## DATA FOR ANALYSIS

━━━━━━

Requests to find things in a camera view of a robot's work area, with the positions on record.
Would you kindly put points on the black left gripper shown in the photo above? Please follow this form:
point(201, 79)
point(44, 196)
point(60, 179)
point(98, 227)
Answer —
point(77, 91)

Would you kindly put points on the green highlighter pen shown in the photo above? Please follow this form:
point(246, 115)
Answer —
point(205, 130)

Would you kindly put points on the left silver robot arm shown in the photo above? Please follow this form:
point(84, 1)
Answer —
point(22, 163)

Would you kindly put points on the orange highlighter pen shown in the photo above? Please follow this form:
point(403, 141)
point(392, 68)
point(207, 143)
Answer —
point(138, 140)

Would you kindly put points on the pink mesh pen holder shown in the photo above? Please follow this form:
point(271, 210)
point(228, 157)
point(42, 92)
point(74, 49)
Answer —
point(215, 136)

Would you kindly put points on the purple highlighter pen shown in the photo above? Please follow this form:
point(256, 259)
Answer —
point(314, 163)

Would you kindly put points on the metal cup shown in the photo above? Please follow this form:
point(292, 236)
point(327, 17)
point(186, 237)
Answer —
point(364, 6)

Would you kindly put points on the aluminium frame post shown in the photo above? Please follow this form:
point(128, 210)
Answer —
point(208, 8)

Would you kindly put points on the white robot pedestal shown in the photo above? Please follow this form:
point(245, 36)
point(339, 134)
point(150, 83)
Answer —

━━━━━━

## WHAT TO DO
Copy each line of the data exactly, please.

## RESPONSE TO THIS EXERCISE
Requests to find things in a camera view of a robot's work area, with the positions on record.
Would you kindly put points on the black left gripper shown in the photo above? Please follow this form:
point(201, 79)
point(44, 196)
point(60, 179)
point(98, 227)
Answer —
point(77, 91)

Would you kindly put points on the green highlighter pen shown in the photo above? Please follow this form:
point(246, 115)
Answer —
point(205, 130)

Would you kindly put points on the left silver robot arm shown in the photo above? Please follow this form:
point(84, 1)
Answer —
point(22, 163)

Would you kindly put points on the orange highlighter pen shown in the photo above? Please follow this form:
point(403, 141)
point(392, 68)
point(207, 143)
Answer —
point(138, 140)

Would you kindly put points on the pink mesh pen holder shown in the photo above? Please follow this form:
point(271, 210)
point(228, 157)
point(42, 92)
point(74, 49)
Answer —
point(215, 136)

Would you kindly put points on the purple highlighter pen shown in the photo above? Please follow this form:
point(256, 259)
Answer —
point(314, 163)

Would you kindly put points on the metal cup shown in the photo above? Please follow this form:
point(292, 236)
point(327, 17)
point(186, 237)
Answer —
point(364, 6)

Would you kindly put points on the aluminium frame post shown in the photo above? Please follow this form:
point(128, 210)
Answer —
point(208, 8)

Would you kindly put points on the white robot pedestal shown in the photo above? Please follow this form:
point(245, 36)
point(339, 134)
point(150, 83)
Answer —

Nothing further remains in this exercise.